> _WORK ORDER_:
Among the entries that follow, find every line with the word "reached" and copy it.

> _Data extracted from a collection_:
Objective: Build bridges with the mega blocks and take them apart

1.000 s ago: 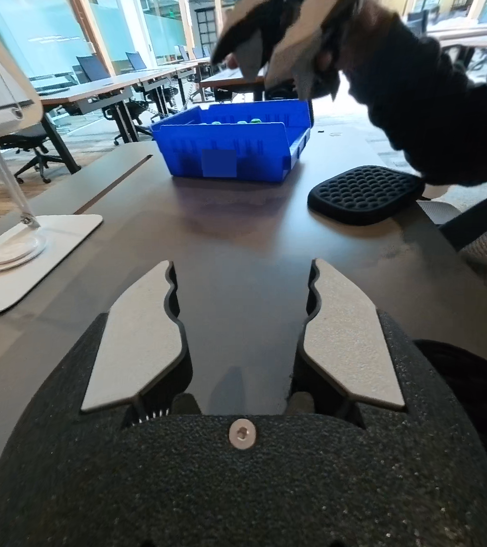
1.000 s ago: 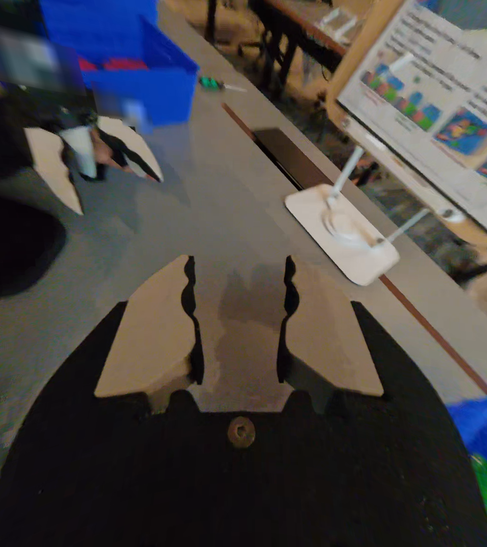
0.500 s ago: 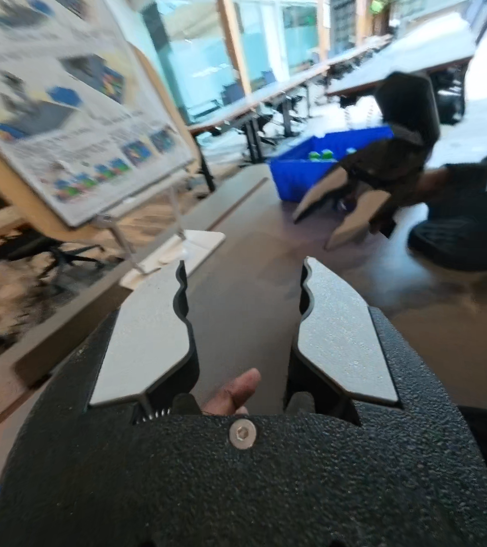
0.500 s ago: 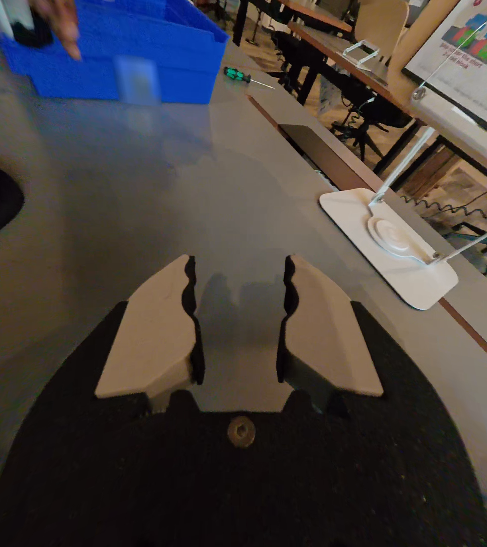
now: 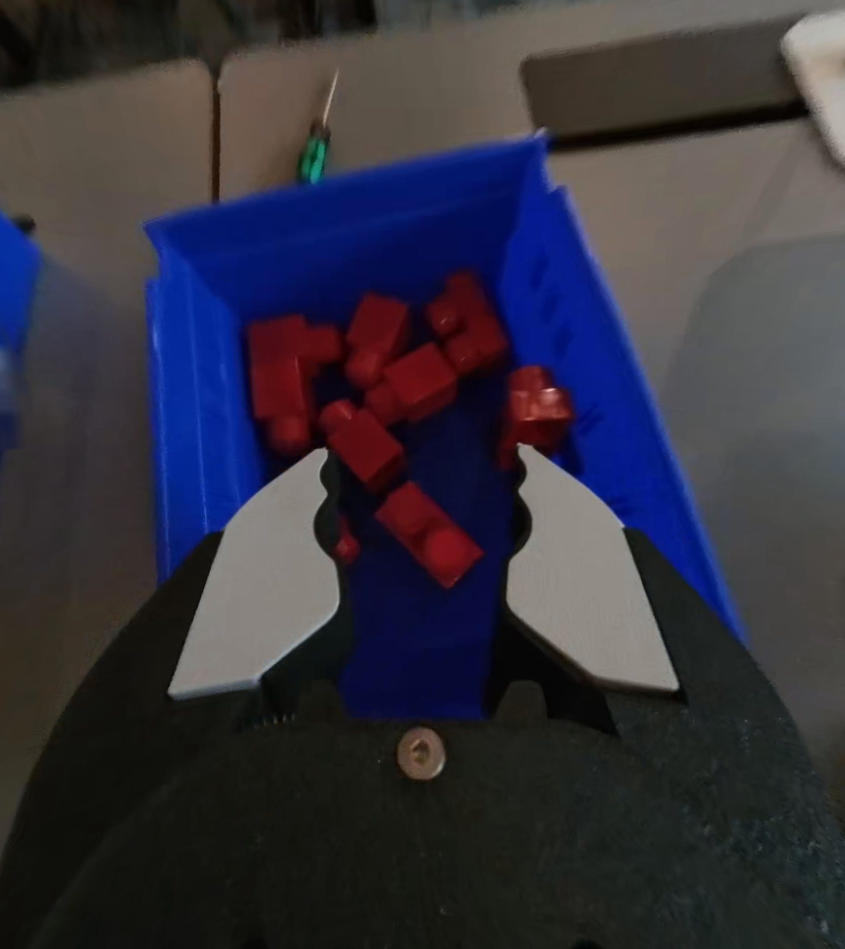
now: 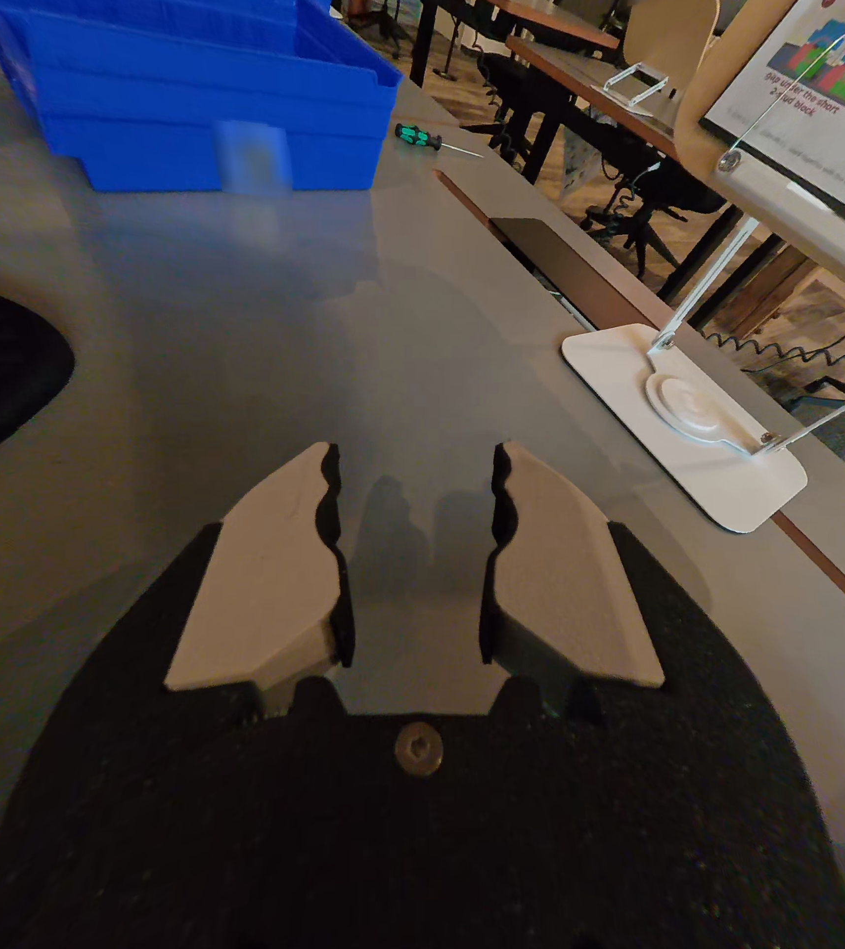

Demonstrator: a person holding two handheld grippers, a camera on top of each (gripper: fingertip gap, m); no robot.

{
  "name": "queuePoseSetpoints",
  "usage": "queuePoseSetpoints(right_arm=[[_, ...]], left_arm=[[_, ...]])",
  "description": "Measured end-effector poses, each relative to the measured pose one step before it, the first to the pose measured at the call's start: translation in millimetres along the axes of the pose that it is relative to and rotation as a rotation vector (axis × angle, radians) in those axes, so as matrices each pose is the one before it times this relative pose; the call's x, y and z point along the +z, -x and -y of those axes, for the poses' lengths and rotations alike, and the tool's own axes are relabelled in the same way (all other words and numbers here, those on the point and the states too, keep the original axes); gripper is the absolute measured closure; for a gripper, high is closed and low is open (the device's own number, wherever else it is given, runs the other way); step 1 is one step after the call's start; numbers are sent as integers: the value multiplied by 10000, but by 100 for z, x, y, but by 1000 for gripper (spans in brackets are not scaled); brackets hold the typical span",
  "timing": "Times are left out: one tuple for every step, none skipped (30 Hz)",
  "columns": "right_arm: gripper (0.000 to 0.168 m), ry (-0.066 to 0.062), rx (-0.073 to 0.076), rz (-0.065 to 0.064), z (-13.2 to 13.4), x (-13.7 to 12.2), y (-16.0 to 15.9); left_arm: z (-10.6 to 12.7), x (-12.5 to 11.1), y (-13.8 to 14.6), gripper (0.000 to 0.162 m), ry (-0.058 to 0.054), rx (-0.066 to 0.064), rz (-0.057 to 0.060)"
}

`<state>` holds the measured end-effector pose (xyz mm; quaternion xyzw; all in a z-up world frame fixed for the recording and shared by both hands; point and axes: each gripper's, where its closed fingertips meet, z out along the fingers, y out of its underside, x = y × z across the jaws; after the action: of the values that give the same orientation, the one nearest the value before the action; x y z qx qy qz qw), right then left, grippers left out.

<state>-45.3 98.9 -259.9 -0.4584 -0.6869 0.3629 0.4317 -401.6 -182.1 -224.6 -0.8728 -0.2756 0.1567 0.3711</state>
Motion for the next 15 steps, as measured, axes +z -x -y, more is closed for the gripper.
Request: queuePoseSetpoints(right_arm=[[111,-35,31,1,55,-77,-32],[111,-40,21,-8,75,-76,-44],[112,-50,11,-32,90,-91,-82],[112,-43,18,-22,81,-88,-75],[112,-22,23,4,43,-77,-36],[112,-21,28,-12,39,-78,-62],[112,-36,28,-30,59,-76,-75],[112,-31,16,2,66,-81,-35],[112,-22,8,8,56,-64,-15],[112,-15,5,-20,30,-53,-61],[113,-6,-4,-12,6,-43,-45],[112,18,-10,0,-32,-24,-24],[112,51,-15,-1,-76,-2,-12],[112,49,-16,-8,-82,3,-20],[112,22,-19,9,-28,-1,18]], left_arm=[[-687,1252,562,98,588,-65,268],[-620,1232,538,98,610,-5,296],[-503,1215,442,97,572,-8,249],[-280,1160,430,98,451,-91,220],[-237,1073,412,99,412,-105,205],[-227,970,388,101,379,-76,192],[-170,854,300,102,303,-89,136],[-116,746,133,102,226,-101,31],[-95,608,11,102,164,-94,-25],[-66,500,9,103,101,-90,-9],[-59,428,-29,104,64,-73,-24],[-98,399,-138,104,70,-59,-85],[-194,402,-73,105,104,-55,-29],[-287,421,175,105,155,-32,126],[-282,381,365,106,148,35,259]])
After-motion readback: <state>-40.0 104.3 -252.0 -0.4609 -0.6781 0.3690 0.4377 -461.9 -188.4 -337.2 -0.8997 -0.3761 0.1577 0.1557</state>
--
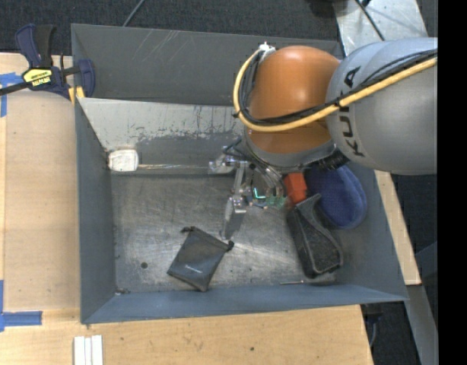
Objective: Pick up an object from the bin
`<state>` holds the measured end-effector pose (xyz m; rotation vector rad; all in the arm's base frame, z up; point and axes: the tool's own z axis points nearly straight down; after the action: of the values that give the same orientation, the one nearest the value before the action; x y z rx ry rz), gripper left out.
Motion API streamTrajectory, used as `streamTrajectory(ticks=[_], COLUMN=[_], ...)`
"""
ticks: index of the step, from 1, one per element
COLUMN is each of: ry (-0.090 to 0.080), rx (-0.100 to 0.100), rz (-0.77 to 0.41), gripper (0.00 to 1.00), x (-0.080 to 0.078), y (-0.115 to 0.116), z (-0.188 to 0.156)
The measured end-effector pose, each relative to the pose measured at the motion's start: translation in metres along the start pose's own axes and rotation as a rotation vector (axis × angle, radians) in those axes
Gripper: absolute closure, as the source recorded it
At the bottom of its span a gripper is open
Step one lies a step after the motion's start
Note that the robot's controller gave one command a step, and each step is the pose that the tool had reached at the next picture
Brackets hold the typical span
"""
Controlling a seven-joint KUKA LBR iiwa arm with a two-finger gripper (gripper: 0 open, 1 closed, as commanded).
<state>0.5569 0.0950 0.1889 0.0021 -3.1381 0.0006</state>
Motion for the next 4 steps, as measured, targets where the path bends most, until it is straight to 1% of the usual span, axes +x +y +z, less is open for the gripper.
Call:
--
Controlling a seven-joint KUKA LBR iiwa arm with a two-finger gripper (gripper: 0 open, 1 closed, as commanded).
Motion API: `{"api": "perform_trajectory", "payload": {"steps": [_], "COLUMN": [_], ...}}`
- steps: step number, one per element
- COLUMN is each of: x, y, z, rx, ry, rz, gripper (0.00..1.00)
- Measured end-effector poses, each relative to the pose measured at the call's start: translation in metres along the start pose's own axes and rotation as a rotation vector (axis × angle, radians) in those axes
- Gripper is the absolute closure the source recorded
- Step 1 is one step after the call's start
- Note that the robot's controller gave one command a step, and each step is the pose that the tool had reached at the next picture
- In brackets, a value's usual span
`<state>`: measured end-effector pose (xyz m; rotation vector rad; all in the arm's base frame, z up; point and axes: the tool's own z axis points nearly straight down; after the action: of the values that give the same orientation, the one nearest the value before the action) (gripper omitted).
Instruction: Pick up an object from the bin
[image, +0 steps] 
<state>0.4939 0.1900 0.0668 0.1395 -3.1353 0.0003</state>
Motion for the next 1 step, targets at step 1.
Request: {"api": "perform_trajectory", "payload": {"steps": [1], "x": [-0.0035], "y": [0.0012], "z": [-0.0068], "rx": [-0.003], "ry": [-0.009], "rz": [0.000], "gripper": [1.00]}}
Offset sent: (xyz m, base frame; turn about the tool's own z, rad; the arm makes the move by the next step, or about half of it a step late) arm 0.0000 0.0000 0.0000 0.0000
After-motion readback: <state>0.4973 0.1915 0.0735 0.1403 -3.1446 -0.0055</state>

> _RESULT FOR THIS TASK_:
Note that the robot's controller gave one command a step, and each step is the pose that the tool had reached at the next picture
- Note that the robot's controller gave one command a step, and each step is the pose that the tool had reached at the next picture

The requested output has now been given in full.